La déconnexion avec l'économie réelle est désormais maximale.
Se préparer à une réduction de la liquidité

La surpondération en actions semble justifiée à ce stade post-crise, phase habituellement associée à des rendements à deux chiffres. La sortie de récession est soutenue par un soutien monétaire et budgétaire massif, une liquidité très abondante et un sous-positionnement des investisseurs. La consolidation en septembre offre le premier point d’entrée depuis mars. Les incertitudes autour des élections américaines et l’excès de positionnement sur les FANG+ plaident pour davantage de diversification en dehors des US, dont l’Europe. La Chine pèse pour près de la moitié des marchés émergents. Une grande partie de son re-rating a eu lieu, mais il convient d’accompagner le rééquilibrage domestique de l’économie et le processus d’internationalisation de sa monnaie. Quant à la dette des entreprises, la classe d’actifs a été soutenue par l'action des banques centrales sur la dernière décennie (QE, réduction drastique des taux d'intérêt). La déconnexion avec l'économie réelle est désormais maximale. Un retournement du cycle du crédit semble inévitable, mais les banques centrales empêchent toute matérialisation des risques de crédit en raison de son aspect systémique. La diminution de la liquidité excessive des banques centrales pourrait fragiliser le segment le plus risqué de la dette. Les matières premières sont de retour et offrent une bonne diversification face au risque de surprise à la hausse et de revalorisation du risque inflationniste.

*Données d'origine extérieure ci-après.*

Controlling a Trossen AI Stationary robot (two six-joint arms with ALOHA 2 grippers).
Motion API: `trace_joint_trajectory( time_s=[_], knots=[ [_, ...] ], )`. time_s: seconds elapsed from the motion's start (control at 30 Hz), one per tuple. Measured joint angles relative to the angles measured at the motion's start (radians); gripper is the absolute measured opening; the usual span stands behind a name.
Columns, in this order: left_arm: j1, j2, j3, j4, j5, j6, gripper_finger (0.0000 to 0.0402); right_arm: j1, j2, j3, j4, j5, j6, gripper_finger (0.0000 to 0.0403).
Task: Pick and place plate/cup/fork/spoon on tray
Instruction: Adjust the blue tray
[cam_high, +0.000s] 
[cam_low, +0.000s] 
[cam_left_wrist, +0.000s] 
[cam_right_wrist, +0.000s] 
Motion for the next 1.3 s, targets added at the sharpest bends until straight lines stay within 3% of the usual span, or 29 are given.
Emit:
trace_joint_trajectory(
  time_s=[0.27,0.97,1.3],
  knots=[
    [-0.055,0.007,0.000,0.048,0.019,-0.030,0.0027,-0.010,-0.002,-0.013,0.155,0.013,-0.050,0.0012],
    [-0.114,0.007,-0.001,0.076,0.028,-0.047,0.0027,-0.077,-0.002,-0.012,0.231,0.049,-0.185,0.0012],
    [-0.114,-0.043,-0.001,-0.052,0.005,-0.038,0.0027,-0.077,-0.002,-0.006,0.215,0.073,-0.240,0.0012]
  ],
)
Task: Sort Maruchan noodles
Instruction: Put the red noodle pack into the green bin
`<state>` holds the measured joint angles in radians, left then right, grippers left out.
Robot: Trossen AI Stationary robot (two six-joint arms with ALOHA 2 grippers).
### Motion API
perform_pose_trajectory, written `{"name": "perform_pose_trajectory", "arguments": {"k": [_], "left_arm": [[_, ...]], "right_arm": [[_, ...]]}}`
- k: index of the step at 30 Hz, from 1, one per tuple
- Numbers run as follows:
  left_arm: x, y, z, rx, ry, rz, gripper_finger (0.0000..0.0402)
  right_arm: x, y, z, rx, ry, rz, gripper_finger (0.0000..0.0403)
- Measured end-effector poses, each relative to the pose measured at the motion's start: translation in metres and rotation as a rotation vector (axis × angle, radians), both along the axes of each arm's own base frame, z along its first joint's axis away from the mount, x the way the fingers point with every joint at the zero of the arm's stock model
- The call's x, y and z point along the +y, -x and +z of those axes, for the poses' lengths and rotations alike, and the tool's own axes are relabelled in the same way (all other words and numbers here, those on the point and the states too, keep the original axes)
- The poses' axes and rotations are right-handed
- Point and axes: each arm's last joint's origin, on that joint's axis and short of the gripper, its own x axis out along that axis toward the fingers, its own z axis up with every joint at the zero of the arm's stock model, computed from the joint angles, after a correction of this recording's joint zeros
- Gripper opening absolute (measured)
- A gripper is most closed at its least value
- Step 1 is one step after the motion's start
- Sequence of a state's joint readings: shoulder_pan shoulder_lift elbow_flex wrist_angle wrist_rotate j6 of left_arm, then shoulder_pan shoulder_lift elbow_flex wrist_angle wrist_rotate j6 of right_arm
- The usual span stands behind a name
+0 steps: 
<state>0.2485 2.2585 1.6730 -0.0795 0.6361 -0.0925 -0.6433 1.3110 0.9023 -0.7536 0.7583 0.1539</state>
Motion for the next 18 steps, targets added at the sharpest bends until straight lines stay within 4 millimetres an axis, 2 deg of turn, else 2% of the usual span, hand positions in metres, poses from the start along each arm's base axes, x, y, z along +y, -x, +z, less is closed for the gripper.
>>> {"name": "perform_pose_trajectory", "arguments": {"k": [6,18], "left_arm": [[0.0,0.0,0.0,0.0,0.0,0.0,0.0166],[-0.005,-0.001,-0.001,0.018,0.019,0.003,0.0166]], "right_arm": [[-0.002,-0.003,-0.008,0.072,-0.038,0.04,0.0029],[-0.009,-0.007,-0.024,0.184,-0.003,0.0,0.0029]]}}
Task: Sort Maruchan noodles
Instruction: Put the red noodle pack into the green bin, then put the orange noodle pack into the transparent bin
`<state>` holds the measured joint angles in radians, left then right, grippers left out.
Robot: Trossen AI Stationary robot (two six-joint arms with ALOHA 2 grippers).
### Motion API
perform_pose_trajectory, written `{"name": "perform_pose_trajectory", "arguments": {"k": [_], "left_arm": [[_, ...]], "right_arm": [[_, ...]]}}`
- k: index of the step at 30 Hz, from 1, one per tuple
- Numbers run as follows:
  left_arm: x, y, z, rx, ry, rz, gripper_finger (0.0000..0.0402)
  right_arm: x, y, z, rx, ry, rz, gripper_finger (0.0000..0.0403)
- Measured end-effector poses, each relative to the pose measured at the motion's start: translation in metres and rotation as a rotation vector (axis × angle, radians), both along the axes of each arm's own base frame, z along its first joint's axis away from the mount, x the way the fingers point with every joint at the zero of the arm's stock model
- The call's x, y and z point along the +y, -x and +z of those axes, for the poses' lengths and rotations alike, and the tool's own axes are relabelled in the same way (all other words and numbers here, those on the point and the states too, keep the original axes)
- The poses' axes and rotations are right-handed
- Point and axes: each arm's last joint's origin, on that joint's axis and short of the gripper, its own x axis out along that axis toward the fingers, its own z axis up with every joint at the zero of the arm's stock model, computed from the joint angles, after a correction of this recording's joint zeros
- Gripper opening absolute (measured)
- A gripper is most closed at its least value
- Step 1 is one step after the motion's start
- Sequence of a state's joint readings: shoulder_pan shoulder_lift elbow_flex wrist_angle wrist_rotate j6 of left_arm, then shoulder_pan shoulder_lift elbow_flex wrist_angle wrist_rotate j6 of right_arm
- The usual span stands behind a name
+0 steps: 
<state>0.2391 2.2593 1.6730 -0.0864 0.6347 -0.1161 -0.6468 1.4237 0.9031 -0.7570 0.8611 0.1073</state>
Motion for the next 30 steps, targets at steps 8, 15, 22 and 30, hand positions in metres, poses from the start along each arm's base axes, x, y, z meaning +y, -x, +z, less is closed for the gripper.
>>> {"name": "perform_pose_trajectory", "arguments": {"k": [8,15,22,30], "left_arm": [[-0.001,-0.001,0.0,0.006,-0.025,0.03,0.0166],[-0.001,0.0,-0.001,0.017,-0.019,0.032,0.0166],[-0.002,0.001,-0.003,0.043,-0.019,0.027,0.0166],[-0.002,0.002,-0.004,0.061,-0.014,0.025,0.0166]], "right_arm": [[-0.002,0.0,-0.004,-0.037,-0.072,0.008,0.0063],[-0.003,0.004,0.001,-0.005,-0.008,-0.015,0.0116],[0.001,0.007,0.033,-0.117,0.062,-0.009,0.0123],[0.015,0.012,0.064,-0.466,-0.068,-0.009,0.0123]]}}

Les actifs risqués dans l’attente d’une séquence multiple

La revalorisation de l'ensemble des actifs risqués augmente les risques de correction en réaction à des déceptions. Le marché actions devrait être moins directionnel après la forte récupération de la perte enregistrée en mars. La sortie par le haut va dépendre de la réalisation d'une séquence multiple: clarification politique aux Etats-Unis, résolution de la crise pandémique, normalisation économique. Dès lors, les choix stratégiques prioritaires sont les suivants: 1. maintenir une surexposition en actifs risqués; 2. profiter des points d'entrée pour renforcer les convictions et étendre la diversification; 3. considérer l'or comme actif diversifiant face aux problématiques de moyen terme; 4. rééquilibrer la poche actions en dehors des US; 5. tester la résistance des portefeuilles face au creusement des déséquilibres macro-financiers.